For example, as shown in fig. 4, the T1 phase shown in fig. 4 may be a first stable phase, the T2 phase may be a transition phase, and the T3 phase may be a second stable phase.

Alternatively, the operating condition in which the above-described respective stages satisfy the following conditions may be determined as the target operating condition: the time of the first stable stage is more than or equal to a first preset time, and the current change value of the first stable stage is less than or equal to a first current preset value; the time of the jump stage is less than or equal to a second preset time, and the current change value of the jump stage is greater than or equal to a second current preset value; and the time of the third stable stage is more than or equal to a third preset time, and the current change value of the third stable stage is less than or equal to a third current preset value.

For example, as shown in fig. 5, in 111, it is determined whether the current change is equal to or less than a1 and the stabilization time is equal to or more than t1, if not, as shown in 115, the direct current internal resistance is not calculated, if yes, 112 is executed, and the next stage of determination is made; at 112, whether the current change is greater than or equal to A2 and the jump time is less than or equal to t2, if not, as shown in 115, the direct current internal resistance is not calculated, if so, 113 is executed, and the judgment of the next stage is carried out; at 113, it is determined whether the current change is equal to or less than a3 and the settling time is equal to or greater than t3, if not, as at 115, the internal dc resistance is not calculated, and if so, as at 114, the internal dc resistance is calculated.

Having described in detail how to determine the target operating condition, the following describes in detail how to obtain the dc internal resistance, but it should be understood that the embodiments of the present invention are not limited thereto.

Optionally, the first direct current internal resistance of the battery may be determined according to current change and voltage change of the battery under the target working condition.

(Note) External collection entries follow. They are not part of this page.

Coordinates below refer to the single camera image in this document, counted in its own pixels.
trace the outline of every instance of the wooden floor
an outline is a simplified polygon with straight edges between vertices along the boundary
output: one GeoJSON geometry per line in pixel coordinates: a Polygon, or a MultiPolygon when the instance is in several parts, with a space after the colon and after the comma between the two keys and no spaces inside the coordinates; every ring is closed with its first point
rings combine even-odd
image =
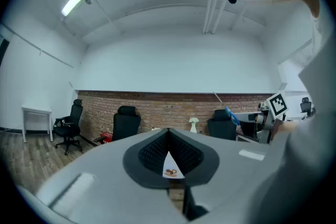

Specifically, a current first measured value, a current last current value, a voltage first measured value, and a voltage last current value of the battery at the transition stage may be acquired. The current first measured value and the voltage first measured value correspond to the same measuring time point, and the current last measured value and the voltage last measured value correspond to the same measuring time point; the ratio of the difference between the last measured voltage value and the first measured voltage value and the difference between the last measured current value and the first measured current value in the jump phase can be determined as the dc resistance of the battery.

For example, as shown in fig. 4, the measured values V3, V1, I3 and I1 at the T2 stage, the dc resistance of the battery can be obtained by (V3-V1)/(I3-I1), where V3 is the last measured value of the voltage at the jump stage, V1 is the first measured value of the voltage at the jump stage, I3 is the last measured value of the current at the jump stage, and I1 is the first measured value of the current at the jump stage.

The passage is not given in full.